TASK DETAILS: Go through the data and report each line that holds the string "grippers".

SOURCE MATERIAL:
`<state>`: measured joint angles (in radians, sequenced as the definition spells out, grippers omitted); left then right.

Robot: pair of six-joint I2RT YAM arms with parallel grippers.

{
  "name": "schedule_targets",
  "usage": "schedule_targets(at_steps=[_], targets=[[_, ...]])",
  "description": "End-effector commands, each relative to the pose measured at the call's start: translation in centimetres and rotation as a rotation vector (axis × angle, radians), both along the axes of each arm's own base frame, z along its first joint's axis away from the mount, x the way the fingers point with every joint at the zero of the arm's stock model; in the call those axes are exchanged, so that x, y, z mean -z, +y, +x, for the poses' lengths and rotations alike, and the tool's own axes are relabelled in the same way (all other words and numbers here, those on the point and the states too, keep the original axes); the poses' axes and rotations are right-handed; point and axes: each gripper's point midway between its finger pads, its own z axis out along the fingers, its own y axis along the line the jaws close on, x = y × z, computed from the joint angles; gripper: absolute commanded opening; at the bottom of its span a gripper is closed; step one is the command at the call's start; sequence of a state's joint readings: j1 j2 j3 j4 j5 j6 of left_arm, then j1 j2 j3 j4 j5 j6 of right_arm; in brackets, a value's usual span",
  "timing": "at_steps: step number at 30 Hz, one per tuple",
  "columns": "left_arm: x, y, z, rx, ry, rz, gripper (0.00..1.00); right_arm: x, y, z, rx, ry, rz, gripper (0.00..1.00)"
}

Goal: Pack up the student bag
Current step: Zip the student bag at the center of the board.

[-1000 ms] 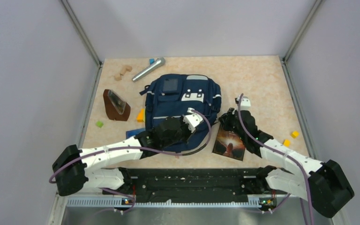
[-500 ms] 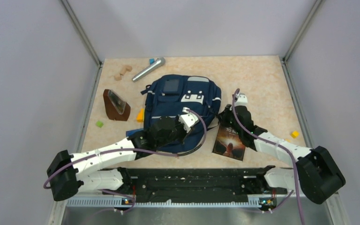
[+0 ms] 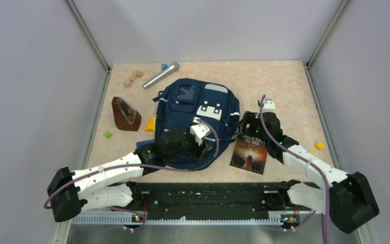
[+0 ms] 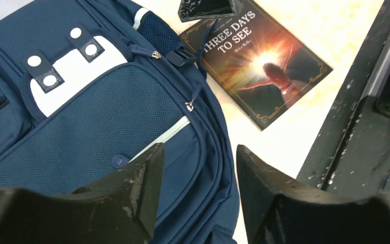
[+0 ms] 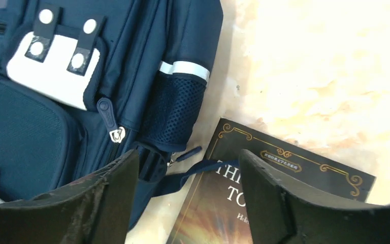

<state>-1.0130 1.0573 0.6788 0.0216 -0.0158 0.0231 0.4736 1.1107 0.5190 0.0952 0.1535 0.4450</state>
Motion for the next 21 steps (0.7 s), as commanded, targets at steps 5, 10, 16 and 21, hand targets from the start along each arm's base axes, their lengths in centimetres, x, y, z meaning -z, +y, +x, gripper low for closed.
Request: schedule_targets(at_steps=[5,10,16,21], targets=[[-4.6,-0.6,0.8,-0.023,-0.034,-0.125,0.74,-5.0,0.0,-0.6,-0.081,-0.091,-0.027,0.78],[-1.2,-0.9,3.1,-0.100,0.006,-0.002,0.76,-4.0,1.9,0.4,-0.154,-0.076,-0.014,0.78],[1.7,-2.0,4.5,-0.103,0.013,0.113,0.81,-2.9,4.9,1.6,-0.262,-0.040,0.024,0.76],[2.6,-1.3,5.9,-0.184,-0.019,0.143,0.86,-2.3,7.5,2.0,-0.339,-0.043,-0.027,0.75]])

RESPONSE TO THE EXERCISE:
`<state>`: measured joint angles (in radians, sequenced as the definition spells out, grippers omitted); left then right.
Robot: pair of six-joint I2RT YAM arms with parallel grippers.

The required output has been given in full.